West, meanwhile, made its intentions know from the start. The Wolves were patient and made it a point to use the clock at every cost against the high-powered Farmers. The approach staked West to a 13-7 lead at the half, scoring on back-to-back possessions in the second quarter.

Following Lewisville’s touchdown, West found the end zone on a 27-yard strike from senior quarterback Greg Draughn to senior receiver Jackson Stambaugh — a pass the signal-caller uncorked just as the Lewisville pass rush was closing in to find his target all alone in the end zone.

One series later, after the Farmers lost a fumble near midfield on a fake punt attempt, Draughn and the passing game struck again — this time on a third-and-11 conversion that wound up producing a 53-yard touchdown from Draughn to senior Jabrayden King-Woods for a 13-7 advantage with 7:49 left in the half.

The Farmers showed a bit more punch in piling up 10 points in the third quarter, riding the legs of junior Damien Martinez to retake the lead on an 8-yard run just over 90 seconds into the second half.

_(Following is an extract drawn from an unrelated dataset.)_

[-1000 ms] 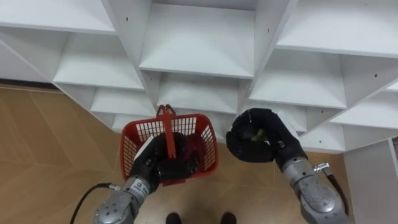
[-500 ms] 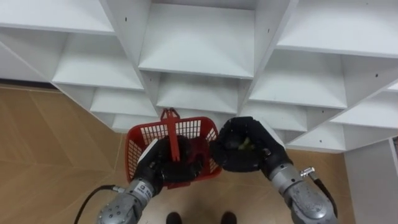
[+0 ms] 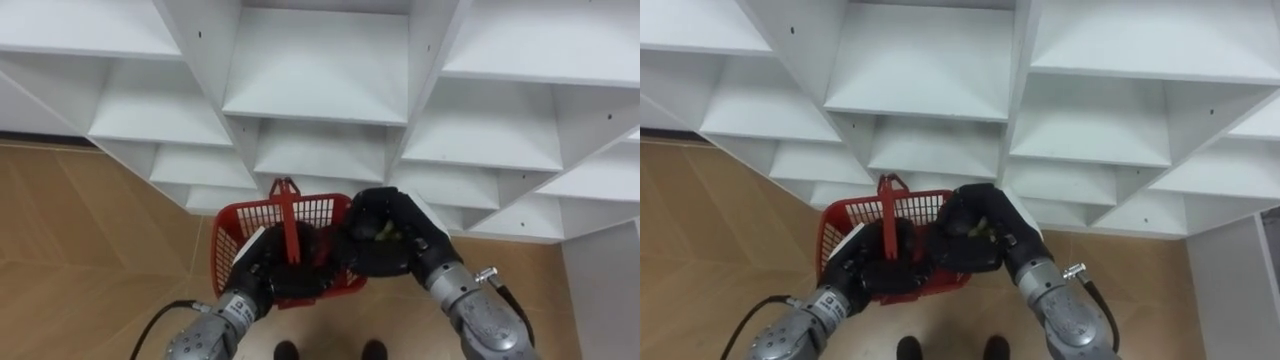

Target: Collect fruits from the closet

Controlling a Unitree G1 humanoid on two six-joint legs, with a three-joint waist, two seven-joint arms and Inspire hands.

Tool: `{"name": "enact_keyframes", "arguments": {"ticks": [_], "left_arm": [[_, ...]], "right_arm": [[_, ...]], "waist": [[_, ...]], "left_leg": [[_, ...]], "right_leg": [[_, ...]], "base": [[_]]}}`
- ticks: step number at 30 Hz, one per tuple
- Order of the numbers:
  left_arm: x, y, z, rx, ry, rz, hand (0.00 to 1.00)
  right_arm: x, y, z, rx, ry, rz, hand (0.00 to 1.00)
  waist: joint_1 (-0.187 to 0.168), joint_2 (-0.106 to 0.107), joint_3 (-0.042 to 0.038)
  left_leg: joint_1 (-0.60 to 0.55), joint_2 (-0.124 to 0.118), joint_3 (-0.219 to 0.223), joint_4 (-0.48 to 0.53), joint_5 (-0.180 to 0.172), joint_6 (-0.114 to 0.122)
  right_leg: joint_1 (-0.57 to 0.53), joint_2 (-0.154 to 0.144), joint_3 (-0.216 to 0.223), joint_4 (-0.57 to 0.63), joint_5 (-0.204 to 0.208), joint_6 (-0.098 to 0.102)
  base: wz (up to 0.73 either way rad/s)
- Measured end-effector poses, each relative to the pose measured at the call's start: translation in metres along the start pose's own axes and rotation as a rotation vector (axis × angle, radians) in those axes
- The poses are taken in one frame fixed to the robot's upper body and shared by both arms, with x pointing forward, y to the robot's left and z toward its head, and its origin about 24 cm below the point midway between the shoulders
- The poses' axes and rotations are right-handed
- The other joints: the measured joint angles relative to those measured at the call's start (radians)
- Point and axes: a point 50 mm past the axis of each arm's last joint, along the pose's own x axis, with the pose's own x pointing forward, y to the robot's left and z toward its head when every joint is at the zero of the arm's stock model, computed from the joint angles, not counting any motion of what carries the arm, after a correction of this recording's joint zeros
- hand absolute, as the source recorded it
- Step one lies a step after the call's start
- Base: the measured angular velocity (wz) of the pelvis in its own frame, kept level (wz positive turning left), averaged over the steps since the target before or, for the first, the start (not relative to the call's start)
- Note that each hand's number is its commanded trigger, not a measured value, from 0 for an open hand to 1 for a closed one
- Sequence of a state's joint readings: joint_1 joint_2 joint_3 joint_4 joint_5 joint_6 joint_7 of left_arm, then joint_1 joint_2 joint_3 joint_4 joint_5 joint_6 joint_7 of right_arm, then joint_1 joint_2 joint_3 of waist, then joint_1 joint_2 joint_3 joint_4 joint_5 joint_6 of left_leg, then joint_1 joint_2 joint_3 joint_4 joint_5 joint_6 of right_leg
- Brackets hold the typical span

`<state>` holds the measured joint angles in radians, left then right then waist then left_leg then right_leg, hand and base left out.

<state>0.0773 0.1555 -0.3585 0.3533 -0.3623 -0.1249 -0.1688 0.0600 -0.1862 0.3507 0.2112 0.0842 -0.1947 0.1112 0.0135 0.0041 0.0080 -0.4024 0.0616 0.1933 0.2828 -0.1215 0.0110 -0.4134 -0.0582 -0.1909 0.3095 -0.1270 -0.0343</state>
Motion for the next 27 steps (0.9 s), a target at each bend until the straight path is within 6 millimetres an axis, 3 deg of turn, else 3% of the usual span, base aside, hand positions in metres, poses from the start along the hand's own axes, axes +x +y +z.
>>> {"name": "enact_keyframes", "arguments": {"ticks": [5, 12, 21, 22, 23, 24, 25, 27], "left_arm": [[0.003, -0.007, 0.001, -0.018, -0.009, -0.017, 1.0], [0.004, -0.011, 0.003, -0.06, -0.035, -0.027, 1.0], [0.005, -0.016, 0.004, -0.157, -0.061, -0.054, 1.0], [0.006, -0.017, 0.004, -0.157, -0.061, -0.056, 1.0], [0.006, -0.017, 0.004, -0.157, -0.062, -0.057, 1.0], [0.006, -0.017, 0.004, -0.157, -0.062, -0.057, 1.0], [0.006, -0.017, 0.004, -0.157, -0.062, -0.06, 1.0], [0.006, -0.018, 0.004, -0.158, -0.062, -0.066, 1.0]], "right_arm": [[0.002, 0.012, 0.011, -0.002, -0.046, 0.048, 1.0], [0.002, 0.01, 0.014, 0.031, -0.064, 0.03, 1.0], [0.003, 0.007, 0.021, 0.12, -0.101, -0.015, 1.0], [0.003, 0.007, 0.022, 0.144, -0.105, -0.019, 0.94], [0.004, 0.006, 0.023, 0.153, -0.108, -0.021, 0.6], [0.004, 0.006, 0.023, 0.157, -0.11, -0.023, 0.4], [0.004, 0.006, 0.023, 0.17, -0.113, -0.026, 0.06], [0.005, 0.006, 0.024, 0.194, -0.118, -0.032, 0.0]], "waist": [[0.006, 0.0, 0.0001], [0.01, -0.002, 0.001], [-0.01, -0.008, 0.0055], [-0.011, -0.01, 0.0063], [-0.011, -0.011, 0.0069], [-0.011, -0.011, 0.007], [-0.011, -0.011, 0.0071], [-0.009, -0.011, 0.0072]], "left_leg": [[-0.005, 0.0, 0.001, 0.0, -0.001, -0.001], [-0.005, -0.002, 0.001, -0.001, -0.001, -0.001], [-0.005, -0.001, 0.004, -0.002, -0.001, -0.001], [-0.005, 0.0, 0.008, -0.002, -0.001, -0.001], [-0.005, 0.0, 0.009, -0.003, -0.001, -0.001], [-0.005, 0.0, 0.01, -0.003, -0.001, -0.001], [-0.004, 0.001, 0.013, -0.004, -0.001, -0.001], [-0.004, 0.001, 0.017, -0.006, -0.001, -0.001]], "right_leg": [[-0.006, 0.0, 0.001, -0.001, 0.0, 0.0], [-0.006, 0.0, 0.0, -0.001, 0.0, 0.0], [-0.006, -0.001, 0.003, -0.001, 0.0, 0.0], [-0.007, -0.001, 0.004, -0.001, 0.0, 0.0], [-0.008, 0.0, 0.005, -0.001, 0.0, 0.0], [-0.008, 0.0, 0.007, -0.001, 0.0, 0.0], [-0.009, 0.001, 0.01, -0.001, 0.0, 0.0], [-0.012, 0.002, 0.012, -0.001, 0.0, 0.0]], "base": [[-0.01], [0.0], [0.0], [0.0], [-0.03], [-0.04], [-0.04], [-0.05]]}}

Junior Julio Perez tacked on a 29-yard field goal for a 17-13 lead later in the frame.

Martinez impressed in defeat with 193 rushing yards on more than 9 yard per carry, while Stevens paced the receiving corps with five catches for 96 yards. West was led by 168 yards through the air from Draughn, while White tallied 55 rushing yards, and King-Woods piled up 68 receiving yards.

“We’ve got to look ourselves in the mirror,” Odle said. “This is a gut-check for us. We’ve got to handle adversity and not be front-runners. At the end of the day, you’re going to have play well to beat good teams. Coach Soukup does a great job and anytime you’ve got guys that fly around on defense like theirs, we knew if their offense could get first downs that they could put pressure on us, and they did. We responded at times but just didn’t play well enough to beat a good team like that.”

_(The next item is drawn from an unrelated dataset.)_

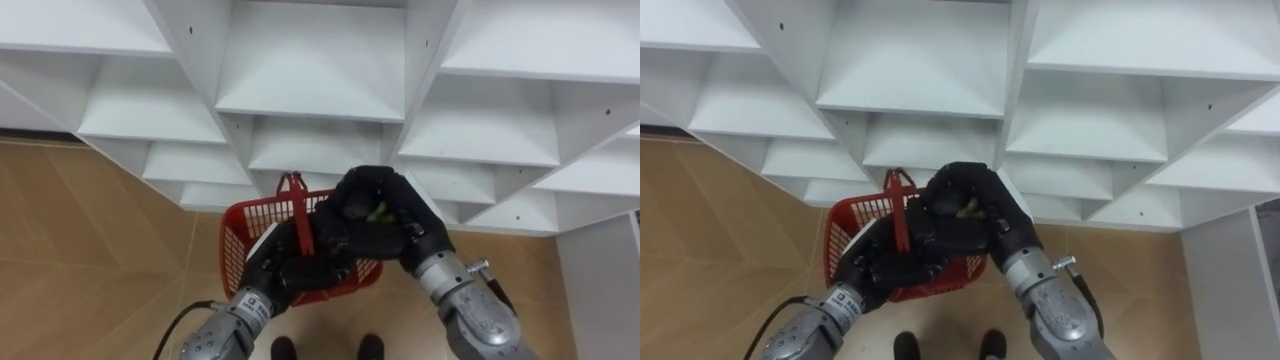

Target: Collect fruits from the closet

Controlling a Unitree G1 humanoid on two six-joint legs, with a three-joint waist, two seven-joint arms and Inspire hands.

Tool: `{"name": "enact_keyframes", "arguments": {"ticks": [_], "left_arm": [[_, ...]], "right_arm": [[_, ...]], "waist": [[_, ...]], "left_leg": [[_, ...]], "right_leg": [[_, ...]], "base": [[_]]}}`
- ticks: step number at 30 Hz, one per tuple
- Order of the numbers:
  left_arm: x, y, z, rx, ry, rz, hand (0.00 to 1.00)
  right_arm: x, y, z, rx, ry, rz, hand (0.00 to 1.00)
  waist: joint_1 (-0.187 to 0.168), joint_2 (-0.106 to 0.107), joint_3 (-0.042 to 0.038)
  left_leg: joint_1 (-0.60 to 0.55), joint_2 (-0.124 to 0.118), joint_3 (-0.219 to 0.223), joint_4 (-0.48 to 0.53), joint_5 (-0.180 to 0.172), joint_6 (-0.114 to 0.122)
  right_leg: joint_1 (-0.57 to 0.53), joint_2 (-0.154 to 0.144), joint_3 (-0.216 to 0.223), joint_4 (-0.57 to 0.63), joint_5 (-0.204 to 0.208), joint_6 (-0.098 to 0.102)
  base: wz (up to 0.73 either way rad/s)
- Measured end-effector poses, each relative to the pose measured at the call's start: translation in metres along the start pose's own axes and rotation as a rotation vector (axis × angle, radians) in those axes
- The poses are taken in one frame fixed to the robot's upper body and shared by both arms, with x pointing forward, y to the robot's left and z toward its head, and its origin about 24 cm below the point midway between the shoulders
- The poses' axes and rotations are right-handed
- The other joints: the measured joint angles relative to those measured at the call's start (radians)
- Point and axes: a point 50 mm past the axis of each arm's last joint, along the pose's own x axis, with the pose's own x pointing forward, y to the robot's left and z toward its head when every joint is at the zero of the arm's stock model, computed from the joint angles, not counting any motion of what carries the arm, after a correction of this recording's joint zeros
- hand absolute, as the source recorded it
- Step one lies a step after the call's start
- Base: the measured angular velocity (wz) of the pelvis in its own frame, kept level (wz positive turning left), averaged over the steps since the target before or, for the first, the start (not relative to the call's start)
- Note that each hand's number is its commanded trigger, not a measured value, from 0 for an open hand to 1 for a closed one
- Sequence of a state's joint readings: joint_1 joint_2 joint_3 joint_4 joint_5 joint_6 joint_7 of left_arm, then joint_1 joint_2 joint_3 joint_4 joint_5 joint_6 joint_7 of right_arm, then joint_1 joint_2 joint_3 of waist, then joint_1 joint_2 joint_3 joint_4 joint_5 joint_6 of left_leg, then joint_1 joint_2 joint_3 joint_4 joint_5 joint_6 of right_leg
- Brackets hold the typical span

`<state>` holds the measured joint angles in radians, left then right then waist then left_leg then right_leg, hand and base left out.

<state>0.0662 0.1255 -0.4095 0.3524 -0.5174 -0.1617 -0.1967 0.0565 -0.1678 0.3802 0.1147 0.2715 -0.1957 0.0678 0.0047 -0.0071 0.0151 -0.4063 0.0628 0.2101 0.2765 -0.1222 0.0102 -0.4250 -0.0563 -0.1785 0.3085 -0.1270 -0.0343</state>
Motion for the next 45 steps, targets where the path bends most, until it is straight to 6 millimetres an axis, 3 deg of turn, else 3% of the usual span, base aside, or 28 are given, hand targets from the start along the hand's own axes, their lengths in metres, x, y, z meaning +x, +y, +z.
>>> {"name": "enact_keyframes", "arguments": {"ticks": [35, 45], "left_arm": [[0.001, -0.003, 0.009, 0.004, -0.037, -0.023, 1.0], [0.001, -0.001, 0.014, 0.005, -0.062, -0.016, 1.0]], "right_arm": [[0.0, -0.001, -0.001, -0.001, 0.002, 0.021, 0.0], [0.0, -0.002, 0.0, -0.038, 0.002, 0.03, 0.0]], "waist": [[0.003, 0.006, 0.0089], [0.004, 0.009, 0.007]], "left_leg": [[-0.005, 0.013, 0.007, 0.014, -0.008, -0.007], [-0.009, 0.013, 0.007, 0.018, -0.008, -0.007]], "right_leg": [[-0.004, 0.011, 0.008, 0.0, 0.002, -0.005], [-0.01, 0.01, 0.01, 0.003, 0.002, -0.005]], "base": [[-0.01], [0.0]]}}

The Farmers look to bounce back at 7 p.m. Oct. 30 when they host Plano East. The Wolves, meanwhile, look to stay hot for a trip to Coppell that same time.

“There’s not many that have believed in us other than us. But that’s OK, I know where we came from,” Soukup said. “I couldn’t be more proud of these kids. That’s a really good Lewisville team and we had a couple weeks to prepare, which always helps. We had a plan on both sides of the ball that we felt good about, but it has to come together, and it feels really good when it does.”